Sometimes It is Important to Get Together and Do Something Inconsequential When I talk about this feeling, people tell me I should see the Paul Rudd movie, "I Love You, Man."
I wish I had more men friends. Somehow I have constructed a life with just a few. That is okay, but more would be good. That does not take away from being blessed with those I have, such as Dennis, Jim, Rick, Claude and Charles and others in the Firm. But I miss the experience of more.
The thought of a room full of buddies arguing over the outcome of a football game or something even less consequential sounds like it might not be the total waste of time.
My longest-term best friend from middle school, Watson L. Williams, died a few years ago and I continue to miss him deeply. The actuarial tables say that African American men have a shorter life expectancy, and it seems like there are fewer and fewer of us for a variety of life experience reasons. Another best friend is my college roommate, Selwyn L. Joseph - another African American man. But he lives far away, and I only see him once every few years.
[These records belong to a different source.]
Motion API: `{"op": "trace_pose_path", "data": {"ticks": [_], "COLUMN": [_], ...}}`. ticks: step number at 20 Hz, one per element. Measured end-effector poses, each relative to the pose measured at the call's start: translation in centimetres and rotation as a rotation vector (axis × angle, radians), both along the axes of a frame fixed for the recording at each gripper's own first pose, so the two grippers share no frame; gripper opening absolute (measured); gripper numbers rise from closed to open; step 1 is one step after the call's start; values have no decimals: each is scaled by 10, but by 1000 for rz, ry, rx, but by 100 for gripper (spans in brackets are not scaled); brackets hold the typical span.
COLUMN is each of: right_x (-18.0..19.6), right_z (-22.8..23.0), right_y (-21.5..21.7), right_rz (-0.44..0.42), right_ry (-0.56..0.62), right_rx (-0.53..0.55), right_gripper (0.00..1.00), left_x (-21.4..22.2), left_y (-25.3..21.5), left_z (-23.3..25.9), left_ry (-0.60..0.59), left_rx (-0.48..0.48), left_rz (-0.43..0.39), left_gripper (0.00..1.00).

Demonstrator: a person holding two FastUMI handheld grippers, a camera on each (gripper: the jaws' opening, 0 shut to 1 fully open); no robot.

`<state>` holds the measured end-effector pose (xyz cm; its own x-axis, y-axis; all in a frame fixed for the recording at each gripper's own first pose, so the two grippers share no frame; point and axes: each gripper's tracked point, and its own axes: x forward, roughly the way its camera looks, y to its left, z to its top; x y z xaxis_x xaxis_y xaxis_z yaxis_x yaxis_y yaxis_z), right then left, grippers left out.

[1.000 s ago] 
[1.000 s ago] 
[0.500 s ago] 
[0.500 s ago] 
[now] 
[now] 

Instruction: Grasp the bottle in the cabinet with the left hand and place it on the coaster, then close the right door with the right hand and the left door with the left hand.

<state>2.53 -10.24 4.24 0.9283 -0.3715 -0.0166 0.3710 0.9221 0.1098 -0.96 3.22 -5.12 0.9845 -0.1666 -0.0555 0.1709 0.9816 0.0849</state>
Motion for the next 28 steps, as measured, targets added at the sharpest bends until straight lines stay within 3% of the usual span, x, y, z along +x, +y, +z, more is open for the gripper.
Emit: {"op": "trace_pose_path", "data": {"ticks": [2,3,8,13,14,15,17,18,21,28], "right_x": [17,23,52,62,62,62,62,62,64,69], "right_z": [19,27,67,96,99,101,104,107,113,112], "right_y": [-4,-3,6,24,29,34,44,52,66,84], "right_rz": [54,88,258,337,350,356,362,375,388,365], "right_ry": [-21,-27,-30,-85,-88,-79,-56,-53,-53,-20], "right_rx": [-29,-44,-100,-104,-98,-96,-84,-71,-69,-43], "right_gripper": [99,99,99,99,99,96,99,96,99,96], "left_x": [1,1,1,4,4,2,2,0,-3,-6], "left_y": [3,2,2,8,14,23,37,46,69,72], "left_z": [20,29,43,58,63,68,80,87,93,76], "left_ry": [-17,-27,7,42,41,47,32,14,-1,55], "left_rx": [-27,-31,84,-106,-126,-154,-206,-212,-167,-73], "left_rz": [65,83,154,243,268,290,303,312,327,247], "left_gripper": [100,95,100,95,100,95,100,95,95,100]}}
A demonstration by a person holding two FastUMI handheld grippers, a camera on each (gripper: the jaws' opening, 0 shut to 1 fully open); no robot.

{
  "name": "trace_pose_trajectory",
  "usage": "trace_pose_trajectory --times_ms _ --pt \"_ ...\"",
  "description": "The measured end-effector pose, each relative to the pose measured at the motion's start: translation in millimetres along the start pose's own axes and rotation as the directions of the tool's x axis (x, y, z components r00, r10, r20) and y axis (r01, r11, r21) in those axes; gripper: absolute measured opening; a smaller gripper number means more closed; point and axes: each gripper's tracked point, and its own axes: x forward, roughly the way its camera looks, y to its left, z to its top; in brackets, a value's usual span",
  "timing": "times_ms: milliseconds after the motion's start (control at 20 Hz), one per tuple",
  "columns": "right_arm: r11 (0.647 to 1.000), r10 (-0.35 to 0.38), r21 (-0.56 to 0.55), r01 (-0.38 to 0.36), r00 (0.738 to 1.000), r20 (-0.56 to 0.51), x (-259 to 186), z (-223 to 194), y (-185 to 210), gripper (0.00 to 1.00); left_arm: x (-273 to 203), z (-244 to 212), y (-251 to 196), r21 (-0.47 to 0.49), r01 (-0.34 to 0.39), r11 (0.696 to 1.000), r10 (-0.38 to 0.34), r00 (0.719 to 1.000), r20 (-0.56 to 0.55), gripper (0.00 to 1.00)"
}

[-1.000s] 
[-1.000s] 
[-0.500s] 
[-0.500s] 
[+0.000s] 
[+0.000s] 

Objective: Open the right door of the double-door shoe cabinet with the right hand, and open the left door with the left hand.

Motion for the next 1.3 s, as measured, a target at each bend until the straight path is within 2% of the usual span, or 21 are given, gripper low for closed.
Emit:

Too few men friends, too far away, and missed in my life.
I don't think I am the only man who feels this way. I often hear men talking about it in our educational sessions. I think for a lot of reasons many men are living lives with a deficit of men "best" friends. I admire our clients in Newcastle U.K., (yes, the "carrying coals to Newcastle" place) with their weekly visits to the pub with their men friends.
For many men, watching, going to, or participating in sporting events or hunting with the "guys" is a way of having that experience/interaction/closeness with other men. Whatever creates the opportunity to hang out with the "guys," it is becoming clearer to me that this experience is critical to men, just as it is critical for women to hang out with other women.